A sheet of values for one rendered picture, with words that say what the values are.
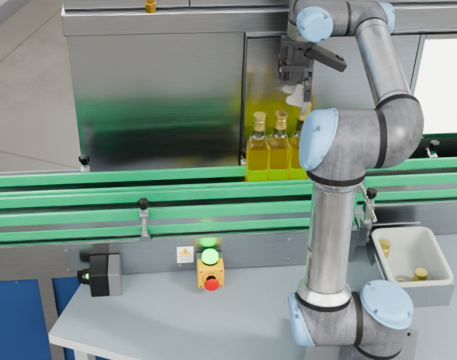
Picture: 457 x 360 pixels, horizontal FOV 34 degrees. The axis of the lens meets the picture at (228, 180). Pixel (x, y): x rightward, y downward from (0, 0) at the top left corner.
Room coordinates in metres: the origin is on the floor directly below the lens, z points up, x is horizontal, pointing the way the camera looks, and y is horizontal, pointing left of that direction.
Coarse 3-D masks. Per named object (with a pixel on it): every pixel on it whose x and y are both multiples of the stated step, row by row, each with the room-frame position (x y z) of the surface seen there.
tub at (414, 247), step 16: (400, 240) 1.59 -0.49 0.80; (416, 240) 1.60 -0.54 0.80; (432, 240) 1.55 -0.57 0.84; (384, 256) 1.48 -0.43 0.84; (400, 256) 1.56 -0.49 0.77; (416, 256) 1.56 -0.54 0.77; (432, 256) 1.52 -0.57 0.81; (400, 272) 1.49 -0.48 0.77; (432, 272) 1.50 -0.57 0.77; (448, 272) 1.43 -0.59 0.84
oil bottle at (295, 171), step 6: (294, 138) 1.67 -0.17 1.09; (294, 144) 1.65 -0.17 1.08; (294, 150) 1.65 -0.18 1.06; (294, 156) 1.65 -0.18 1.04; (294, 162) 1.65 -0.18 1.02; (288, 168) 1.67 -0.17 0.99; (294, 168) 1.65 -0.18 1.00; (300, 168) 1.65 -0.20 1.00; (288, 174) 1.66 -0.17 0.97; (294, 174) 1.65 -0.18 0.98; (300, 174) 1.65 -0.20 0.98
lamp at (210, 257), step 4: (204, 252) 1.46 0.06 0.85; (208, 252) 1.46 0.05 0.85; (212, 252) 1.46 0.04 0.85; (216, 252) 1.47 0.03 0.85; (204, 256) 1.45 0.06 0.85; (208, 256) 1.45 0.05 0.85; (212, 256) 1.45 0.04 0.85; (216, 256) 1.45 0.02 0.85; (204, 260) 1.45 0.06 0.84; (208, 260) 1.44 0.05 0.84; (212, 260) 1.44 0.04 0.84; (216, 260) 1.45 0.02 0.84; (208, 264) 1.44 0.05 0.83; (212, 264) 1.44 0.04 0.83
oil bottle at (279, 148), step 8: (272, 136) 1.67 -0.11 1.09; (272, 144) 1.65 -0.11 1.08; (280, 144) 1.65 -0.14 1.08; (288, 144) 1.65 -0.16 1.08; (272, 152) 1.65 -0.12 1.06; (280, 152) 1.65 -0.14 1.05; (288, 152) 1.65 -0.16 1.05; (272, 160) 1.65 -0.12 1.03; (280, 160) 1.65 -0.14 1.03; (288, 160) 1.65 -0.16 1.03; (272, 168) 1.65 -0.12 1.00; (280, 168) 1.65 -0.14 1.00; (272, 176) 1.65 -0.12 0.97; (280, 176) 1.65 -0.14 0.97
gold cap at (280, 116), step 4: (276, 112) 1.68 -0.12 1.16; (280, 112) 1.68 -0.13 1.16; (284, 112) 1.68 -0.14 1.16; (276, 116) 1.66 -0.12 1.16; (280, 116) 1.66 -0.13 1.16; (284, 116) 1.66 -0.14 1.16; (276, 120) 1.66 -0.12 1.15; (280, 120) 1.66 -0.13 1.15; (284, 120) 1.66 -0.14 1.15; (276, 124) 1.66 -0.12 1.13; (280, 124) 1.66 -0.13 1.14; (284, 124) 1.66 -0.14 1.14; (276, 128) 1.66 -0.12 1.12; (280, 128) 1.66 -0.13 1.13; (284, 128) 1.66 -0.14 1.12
----------------
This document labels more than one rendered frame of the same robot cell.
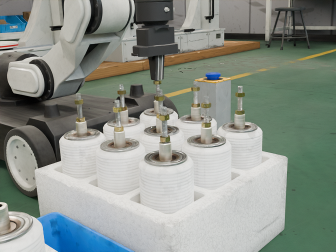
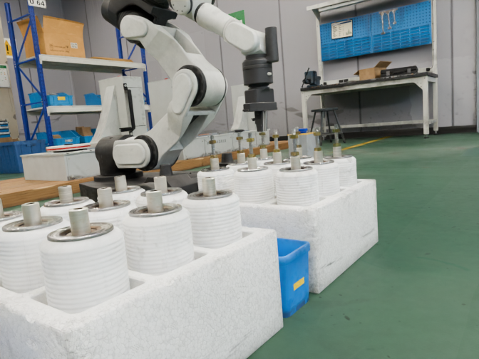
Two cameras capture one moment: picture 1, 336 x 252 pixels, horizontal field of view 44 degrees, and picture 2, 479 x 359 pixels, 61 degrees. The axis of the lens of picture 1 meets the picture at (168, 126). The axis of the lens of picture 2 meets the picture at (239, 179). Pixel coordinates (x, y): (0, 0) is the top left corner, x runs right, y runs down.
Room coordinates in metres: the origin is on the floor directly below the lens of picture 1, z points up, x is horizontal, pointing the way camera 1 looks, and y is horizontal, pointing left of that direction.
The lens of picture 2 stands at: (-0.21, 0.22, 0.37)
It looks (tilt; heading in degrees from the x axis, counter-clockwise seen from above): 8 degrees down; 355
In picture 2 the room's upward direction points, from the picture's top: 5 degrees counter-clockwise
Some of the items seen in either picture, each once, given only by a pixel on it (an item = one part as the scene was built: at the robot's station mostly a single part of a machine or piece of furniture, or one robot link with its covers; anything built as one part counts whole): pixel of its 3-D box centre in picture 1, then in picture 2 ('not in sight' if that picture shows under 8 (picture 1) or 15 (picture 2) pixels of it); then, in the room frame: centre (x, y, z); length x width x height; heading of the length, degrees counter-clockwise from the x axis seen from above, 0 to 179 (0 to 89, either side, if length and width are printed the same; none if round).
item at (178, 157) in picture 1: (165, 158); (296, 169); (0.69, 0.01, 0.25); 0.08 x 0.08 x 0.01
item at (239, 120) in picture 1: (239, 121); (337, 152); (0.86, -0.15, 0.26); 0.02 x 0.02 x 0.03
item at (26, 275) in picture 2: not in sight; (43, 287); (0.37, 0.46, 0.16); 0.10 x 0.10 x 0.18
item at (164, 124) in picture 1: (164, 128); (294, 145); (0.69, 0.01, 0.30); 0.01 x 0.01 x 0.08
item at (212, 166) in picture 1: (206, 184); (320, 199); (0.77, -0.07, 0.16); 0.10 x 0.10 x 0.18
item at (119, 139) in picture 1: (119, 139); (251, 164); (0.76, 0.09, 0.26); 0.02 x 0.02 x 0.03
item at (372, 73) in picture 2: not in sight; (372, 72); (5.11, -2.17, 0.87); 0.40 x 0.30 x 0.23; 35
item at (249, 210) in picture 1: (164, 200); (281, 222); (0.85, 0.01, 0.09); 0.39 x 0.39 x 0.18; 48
----------------
Working from the records above, write out verbatim only the lines from the line containing "picture 1, z" through the line containing "item at (249, 210)".

Room coordinates in metres: the origin is on the floor directly below the lens of picture 1, z points up, x is horizontal, pointing the way camera 1 looks, and y is horizontal, pointing left of that direction.
The lens of picture 2 stands at: (-0.21, 0.22, 0.37)
It looks (tilt; heading in degrees from the x axis, counter-clockwise seen from above): 8 degrees down; 355
In picture 2 the room's upward direction points, from the picture's top: 5 degrees counter-clockwise
Some of the items seen in either picture, each once, given only by a pixel on it (an item = one part as the scene was built: at the robot's station mostly a single part of a machine or piece of furniture, or one robot link with its covers; anything built as one part counts whole): pixel of its 3-D box centre in picture 1, then in picture 2 ('not in sight' if that picture shows under 8 (picture 1) or 15 (picture 2) pixels of it); then, in the room frame: centre (x, y, z); length x width x height; heading of the length, degrees counter-clockwise from the x axis seen from above, 0 to 179 (0 to 89, either side, if length and width are printed the same; none if round).
item at (178, 157) in picture 1: (165, 158); (296, 169); (0.69, 0.01, 0.25); 0.08 x 0.08 x 0.01
item at (239, 120) in picture 1: (239, 121); (337, 152); (0.86, -0.15, 0.26); 0.02 x 0.02 x 0.03
item at (26, 275) in picture 2: not in sight; (43, 287); (0.37, 0.46, 0.16); 0.10 x 0.10 x 0.18
item at (164, 124) in picture 1: (164, 128); (294, 145); (0.69, 0.01, 0.30); 0.01 x 0.01 x 0.08
item at (212, 166) in picture 1: (206, 184); (320, 199); (0.77, -0.07, 0.16); 0.10 x 0.10 x 0.18
item at (119, 139) in picture 1: (119, 139); (251, 164); (0.76, 0.09, 0.26); 0.02 x 0.02 x 0.03
item at (372, 73) in picture 2: not in sight; (372, 72); (5.11, -2.17, 0.87); 0.40 x 0.30 x 0.23; 35
item at (249, 210) in picture 1: (164, 200); (281, 222); (0.85, 0.01, 0.09); 0.39 x 0.39 x 0.18; 48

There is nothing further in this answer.